Records shown.
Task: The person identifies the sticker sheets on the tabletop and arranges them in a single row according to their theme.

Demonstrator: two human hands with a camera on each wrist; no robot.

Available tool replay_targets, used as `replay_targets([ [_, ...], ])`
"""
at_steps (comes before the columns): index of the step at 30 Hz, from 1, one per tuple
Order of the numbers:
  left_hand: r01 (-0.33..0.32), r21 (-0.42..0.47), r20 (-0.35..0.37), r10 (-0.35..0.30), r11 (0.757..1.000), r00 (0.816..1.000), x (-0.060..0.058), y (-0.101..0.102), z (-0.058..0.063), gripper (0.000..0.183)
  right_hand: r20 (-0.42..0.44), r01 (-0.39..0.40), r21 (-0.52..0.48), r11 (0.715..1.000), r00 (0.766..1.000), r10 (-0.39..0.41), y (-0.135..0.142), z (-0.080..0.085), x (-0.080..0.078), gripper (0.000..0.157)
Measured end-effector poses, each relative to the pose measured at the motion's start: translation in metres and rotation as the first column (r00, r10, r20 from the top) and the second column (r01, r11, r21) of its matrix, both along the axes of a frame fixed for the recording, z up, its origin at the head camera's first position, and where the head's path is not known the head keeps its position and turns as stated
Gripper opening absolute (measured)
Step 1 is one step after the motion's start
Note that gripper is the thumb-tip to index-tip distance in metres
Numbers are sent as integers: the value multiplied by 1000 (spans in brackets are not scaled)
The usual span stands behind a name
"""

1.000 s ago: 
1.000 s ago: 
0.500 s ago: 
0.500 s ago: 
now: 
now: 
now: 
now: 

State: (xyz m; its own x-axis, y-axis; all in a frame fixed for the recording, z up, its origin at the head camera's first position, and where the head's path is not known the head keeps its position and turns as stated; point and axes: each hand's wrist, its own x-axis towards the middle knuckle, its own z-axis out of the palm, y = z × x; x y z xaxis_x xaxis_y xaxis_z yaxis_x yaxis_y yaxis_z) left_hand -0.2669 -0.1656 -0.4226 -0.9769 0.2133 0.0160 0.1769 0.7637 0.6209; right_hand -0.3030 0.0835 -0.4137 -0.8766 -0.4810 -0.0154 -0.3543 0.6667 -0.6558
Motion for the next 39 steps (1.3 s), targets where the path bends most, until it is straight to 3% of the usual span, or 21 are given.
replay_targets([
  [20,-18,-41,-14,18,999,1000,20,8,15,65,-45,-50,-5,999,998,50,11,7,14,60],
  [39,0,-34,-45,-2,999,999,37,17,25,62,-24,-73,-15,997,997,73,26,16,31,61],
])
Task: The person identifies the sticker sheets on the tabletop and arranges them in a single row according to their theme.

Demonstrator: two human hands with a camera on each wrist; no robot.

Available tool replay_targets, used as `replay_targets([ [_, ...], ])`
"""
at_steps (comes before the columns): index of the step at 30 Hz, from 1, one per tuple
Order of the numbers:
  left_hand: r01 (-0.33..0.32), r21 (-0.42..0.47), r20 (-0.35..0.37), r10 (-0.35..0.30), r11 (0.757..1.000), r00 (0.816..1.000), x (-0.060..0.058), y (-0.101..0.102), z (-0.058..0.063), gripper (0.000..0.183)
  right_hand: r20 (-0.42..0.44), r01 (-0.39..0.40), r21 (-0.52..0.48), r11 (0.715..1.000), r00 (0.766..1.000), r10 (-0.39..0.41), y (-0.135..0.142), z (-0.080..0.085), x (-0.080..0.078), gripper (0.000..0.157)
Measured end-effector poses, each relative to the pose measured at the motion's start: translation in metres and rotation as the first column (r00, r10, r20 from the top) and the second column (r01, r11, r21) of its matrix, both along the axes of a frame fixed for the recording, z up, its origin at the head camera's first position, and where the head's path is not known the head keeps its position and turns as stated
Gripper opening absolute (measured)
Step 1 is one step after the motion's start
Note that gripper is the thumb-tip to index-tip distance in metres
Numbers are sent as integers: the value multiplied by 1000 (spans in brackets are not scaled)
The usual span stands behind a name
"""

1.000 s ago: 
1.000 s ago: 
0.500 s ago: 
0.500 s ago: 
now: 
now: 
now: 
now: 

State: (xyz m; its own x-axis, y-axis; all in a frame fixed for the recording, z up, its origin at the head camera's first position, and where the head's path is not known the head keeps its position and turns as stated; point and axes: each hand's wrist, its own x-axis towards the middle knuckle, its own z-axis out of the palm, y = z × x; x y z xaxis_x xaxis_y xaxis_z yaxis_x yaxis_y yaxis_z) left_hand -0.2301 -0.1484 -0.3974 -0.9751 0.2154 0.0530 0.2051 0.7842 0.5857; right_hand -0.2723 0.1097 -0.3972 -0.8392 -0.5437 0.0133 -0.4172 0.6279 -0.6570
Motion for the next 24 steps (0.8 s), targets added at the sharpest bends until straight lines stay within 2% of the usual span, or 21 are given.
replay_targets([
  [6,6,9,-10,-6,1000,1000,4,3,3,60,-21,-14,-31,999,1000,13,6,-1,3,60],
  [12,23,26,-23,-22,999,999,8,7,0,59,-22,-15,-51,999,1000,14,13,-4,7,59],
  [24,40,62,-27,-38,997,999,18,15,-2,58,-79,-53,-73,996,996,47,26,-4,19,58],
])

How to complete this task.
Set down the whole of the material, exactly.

Answer area.
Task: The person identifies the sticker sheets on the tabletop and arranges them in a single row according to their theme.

Demonstrator: two human hands with a camera on each wrist; no robot.

Available tool replay_targets, used as `replay_targets([ [_, ...], ])`
"""
at_steps (comes before the columns): index of the step at 30 Hz, from 1, one per tuple
Order of the numbers:
  left_hand: r01 (-0.33..0.32), r21 (-0.42..0.47), r20 (-0.35..0.37), r10 (-0.35..0.30), r11 (0.757..1.000), r00 (0.816..1.000), x (-0.060..0.058), y (-0.101..0.102), z (-0.058..0.063), gripper (0.000..0.183)
  right_hand: r20 (-0.42..0.44), r01 (-0.39..0.40), r21 (-0.52..0.48), r11 (0.715..1.000), r00 (0.766..1.000), r10 (-0.39..0.41), y (-0.135..0.142), z (-0.080..0.085), x (-0.080..0.078), gripper (0.000..0.157)
Measured end-effector poses, each relative to the pose measured at the motion's start: translation in metres and rotation as the first column (r00, r10, r20 from the top) and the second column (r01, r11, r21) of its matrix, both along the axes of a frame fixed for the recording, z up, its origin at the head camera's first position, and where the head's path is not known the head keeps its position and turns as stated
Gripper opening absolute (measured)
Step 1 is one step after the motion's start
Note that gripper is the thumb-tip to index-tip distance in metres
Numbers are sent as integers: the value multiplied by 1000 (spans in brackets are not scaled)
The usual span stands behind a name
"""

1.000 s ago: 
1.000 s ago: 
0.500 s ago: 
0.500 s ago: 
now: 
now: 
now: 
now: 

State: (xyz m; its own x-axis, y-axis; all in a frame fixed for the recording, z up, its origin at the head camera's first position, and where the head's path is not known the head keeps its position and turns as stated; point and axes: each hand's wrist, its own x-axis towards the middle knuckle, its own z-axis out of the palm, y = z × x; x y z xaxis_x xaxis_y xaxis_z yaxis_x yaxis_y yaxis_z) left_hand -0.2669 -0.1656 -0.4226 -0.9769 0.2133 0.0160 0.1769 0.7637 0.6209; right_hand -0.3030 0.0835 -0.4137 -0.8766 -0.4810 -0.0154 -0.3543 0.6667 -0.6558
Motion for the next 39 steps (1.3 s), targets where the path bends most, until it is straight to 3% of the usual span, or 21 are given.
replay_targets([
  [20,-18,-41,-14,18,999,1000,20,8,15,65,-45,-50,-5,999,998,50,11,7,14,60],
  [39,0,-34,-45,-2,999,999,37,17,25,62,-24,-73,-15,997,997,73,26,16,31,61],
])
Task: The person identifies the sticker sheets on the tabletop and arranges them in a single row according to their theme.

Demonstrator: two human hands with a camera on each wrist; no robot.

Available tool replay_targets, used as `replay_targets([ [_, ...], ])`
"""
at_steps (comes before the columns): index of the step at 30 Hz, from 1, one per tuple
Order of the numbers:
  left_hand: r01 (-0.33..0.32), r21 (-0.42..0.47), r20 (-0.35..0.37), r10 (-0.35..0.30), r11 (0.757..1.000), r00 (0.816..1.000), x (-0.060..0.058), y (-0.101..0.102), z (-0.058..0.063), gripper (0.000..0.183)
  right_hand: r20 (-0.42..0.44), r01 (-0.39..0.40), r21 (-0.52..0.48), r11 (0.715..1.000), r00 (0.766..1.000), r10 (-0.39..0.41), y (-0.135..0.142), z (-0.080..0.085), x (-0.080..0.078), gripper (0.000..0.157)
Measured end-effector poses, each relative to the pose measured at the motion's start: translation in metres and rotation as the first column (r00, r10, r20 from the top) and the second column (r01, r11, r21) of its matrix, both along the axes of a frame fixed for the recording, z up, its origin at the head camera's first position, and where the head's path is not known the head keeps its position and turns as stated
Gripper opening absolute (measured)
Step 1 is one step after the motion's start
Note that gripper is the thumb-tip to index-tip distance in metres
Numbers are sent as integers: the value multiplied by 1000 (spans in brackets are not scaled)
The usual span stands behind a name
"""

1.000 s ago: 
1.000 s ago: 
0.500 s ago: 
0.500 s ago: 
now: 
now: 
now: 
now: 

State: (xyz m; its own x-axis, y-axis; all in a frame fixed for the recording, z up, its origin at the head camera's first position, and where the head's path is not known the head keeps its position and turns as stated; point and axes: each hand's wrist, its own x-axis towards the middle knuckle, its own z-axis out of the palm, y = z × x; x y z xaxis_x xaxis_y xaxis_z yaxis_x yaxis_y yaxis_z) left_hand -0.2301 -0.1484 -0.3974 -0.9751 0.2154 0.0530 0.2051 0.7842 0.5857; right_hand -0.2723 0.1097 -0.3972 -0.8392 -0.5437 0.0133 -0.4172 0.6279 -0.6570
Motion for the next 24 steps (0.8 s), targets added at the sharpest bends until straight lines stay within 2% of the usual span, or 21 are given.
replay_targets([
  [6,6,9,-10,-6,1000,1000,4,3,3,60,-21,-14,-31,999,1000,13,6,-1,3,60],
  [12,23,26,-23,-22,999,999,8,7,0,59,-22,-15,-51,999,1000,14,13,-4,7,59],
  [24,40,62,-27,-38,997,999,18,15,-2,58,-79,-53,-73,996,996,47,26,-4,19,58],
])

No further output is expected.